WHAT THE TASK ASKS | Scan the entries for the word "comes", and copy every line where it appears.

(Records from a data source)

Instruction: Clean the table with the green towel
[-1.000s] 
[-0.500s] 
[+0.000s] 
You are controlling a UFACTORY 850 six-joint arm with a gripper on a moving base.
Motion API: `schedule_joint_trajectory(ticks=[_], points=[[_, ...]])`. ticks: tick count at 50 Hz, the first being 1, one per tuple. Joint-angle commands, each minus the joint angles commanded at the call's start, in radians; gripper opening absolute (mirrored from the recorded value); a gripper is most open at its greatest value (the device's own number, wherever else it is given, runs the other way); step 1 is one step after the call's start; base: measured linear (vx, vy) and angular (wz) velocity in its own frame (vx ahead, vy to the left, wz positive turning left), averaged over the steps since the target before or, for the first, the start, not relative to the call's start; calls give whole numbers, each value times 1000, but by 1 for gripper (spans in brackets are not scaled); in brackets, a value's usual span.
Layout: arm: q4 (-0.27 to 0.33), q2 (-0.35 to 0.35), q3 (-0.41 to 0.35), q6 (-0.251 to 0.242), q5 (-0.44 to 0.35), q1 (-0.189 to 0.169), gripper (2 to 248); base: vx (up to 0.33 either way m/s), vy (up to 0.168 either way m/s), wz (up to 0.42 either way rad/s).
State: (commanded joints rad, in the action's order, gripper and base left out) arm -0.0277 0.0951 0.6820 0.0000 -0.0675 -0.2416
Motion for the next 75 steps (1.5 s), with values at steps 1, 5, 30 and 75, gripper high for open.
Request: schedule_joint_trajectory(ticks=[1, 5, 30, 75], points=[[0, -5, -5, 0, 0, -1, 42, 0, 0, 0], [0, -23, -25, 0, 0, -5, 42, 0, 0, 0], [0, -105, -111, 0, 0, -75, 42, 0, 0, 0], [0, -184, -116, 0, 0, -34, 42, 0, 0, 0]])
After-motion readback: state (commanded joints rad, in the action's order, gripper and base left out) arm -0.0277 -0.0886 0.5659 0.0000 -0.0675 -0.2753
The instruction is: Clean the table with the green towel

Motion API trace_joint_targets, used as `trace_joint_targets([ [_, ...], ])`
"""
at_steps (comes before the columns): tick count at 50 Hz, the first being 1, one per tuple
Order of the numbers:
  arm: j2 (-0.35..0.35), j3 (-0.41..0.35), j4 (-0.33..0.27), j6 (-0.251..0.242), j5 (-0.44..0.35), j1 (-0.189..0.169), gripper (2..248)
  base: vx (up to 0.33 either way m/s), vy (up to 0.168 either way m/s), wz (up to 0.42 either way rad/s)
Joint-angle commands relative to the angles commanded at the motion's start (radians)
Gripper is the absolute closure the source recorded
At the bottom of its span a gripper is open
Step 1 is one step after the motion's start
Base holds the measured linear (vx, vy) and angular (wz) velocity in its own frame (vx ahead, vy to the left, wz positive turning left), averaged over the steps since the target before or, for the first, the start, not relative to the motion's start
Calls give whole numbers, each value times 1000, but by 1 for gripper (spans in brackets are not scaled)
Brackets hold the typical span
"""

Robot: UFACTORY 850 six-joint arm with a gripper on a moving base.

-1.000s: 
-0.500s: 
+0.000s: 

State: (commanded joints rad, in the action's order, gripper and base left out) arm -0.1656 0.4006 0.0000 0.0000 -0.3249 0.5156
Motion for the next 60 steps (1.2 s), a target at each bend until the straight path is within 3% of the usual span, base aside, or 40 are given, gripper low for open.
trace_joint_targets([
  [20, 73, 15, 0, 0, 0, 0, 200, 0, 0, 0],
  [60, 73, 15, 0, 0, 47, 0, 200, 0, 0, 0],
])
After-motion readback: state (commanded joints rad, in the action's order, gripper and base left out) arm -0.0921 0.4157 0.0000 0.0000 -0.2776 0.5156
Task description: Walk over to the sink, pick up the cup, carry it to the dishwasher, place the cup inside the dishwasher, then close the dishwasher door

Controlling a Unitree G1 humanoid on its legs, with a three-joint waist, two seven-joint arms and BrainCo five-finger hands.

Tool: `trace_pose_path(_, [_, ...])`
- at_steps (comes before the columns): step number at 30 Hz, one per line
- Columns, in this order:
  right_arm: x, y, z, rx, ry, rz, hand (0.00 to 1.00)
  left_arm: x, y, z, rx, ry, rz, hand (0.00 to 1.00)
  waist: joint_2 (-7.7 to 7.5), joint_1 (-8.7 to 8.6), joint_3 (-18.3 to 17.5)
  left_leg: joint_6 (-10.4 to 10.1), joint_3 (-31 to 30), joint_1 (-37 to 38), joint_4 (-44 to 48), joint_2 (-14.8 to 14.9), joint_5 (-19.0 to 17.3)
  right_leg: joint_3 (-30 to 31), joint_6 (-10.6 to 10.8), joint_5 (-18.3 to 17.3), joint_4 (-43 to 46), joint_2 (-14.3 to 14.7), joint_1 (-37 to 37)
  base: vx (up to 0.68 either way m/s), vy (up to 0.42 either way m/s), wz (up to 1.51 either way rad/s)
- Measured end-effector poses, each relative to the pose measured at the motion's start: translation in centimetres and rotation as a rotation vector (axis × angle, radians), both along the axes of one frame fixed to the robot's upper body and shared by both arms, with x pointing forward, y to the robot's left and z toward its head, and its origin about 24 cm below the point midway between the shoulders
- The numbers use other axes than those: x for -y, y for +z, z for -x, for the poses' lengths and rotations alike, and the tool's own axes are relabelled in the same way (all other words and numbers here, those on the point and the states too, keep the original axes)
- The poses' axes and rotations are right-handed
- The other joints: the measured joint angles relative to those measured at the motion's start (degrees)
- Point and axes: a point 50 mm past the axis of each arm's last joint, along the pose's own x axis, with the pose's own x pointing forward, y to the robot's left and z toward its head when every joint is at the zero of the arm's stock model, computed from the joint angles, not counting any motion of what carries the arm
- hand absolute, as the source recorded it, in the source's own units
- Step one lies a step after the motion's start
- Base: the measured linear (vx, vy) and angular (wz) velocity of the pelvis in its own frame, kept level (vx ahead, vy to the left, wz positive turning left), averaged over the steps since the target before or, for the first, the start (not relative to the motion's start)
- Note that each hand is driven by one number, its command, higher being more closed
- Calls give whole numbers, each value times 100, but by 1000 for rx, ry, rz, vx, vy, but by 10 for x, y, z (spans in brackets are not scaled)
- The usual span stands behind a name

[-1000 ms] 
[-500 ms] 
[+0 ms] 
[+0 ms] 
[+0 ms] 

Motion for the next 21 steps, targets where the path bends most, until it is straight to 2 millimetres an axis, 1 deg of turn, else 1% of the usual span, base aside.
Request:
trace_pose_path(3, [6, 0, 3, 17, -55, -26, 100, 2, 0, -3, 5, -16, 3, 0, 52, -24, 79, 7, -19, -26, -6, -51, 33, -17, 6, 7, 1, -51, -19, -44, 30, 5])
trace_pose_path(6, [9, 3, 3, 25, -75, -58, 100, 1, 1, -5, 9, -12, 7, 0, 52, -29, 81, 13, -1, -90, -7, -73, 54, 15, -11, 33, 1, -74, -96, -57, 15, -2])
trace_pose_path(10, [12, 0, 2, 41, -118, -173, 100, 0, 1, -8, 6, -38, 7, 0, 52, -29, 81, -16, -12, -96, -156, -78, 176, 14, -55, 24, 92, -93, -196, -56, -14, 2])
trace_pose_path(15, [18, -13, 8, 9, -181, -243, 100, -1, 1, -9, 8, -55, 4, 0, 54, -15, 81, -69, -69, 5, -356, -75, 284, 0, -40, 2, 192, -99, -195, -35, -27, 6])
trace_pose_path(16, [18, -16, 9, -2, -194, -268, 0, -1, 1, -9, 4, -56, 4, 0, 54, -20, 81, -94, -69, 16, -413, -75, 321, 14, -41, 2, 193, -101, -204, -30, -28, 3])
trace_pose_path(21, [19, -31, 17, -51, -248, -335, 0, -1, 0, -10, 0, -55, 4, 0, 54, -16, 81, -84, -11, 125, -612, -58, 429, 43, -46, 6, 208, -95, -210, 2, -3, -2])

TASK ANSWER |
at_steps (comes before the columns): tick count at 50 Hz, the first being 1, one per tuple
- at_steps (comes before the columns): step number at 30 Hz, one per line

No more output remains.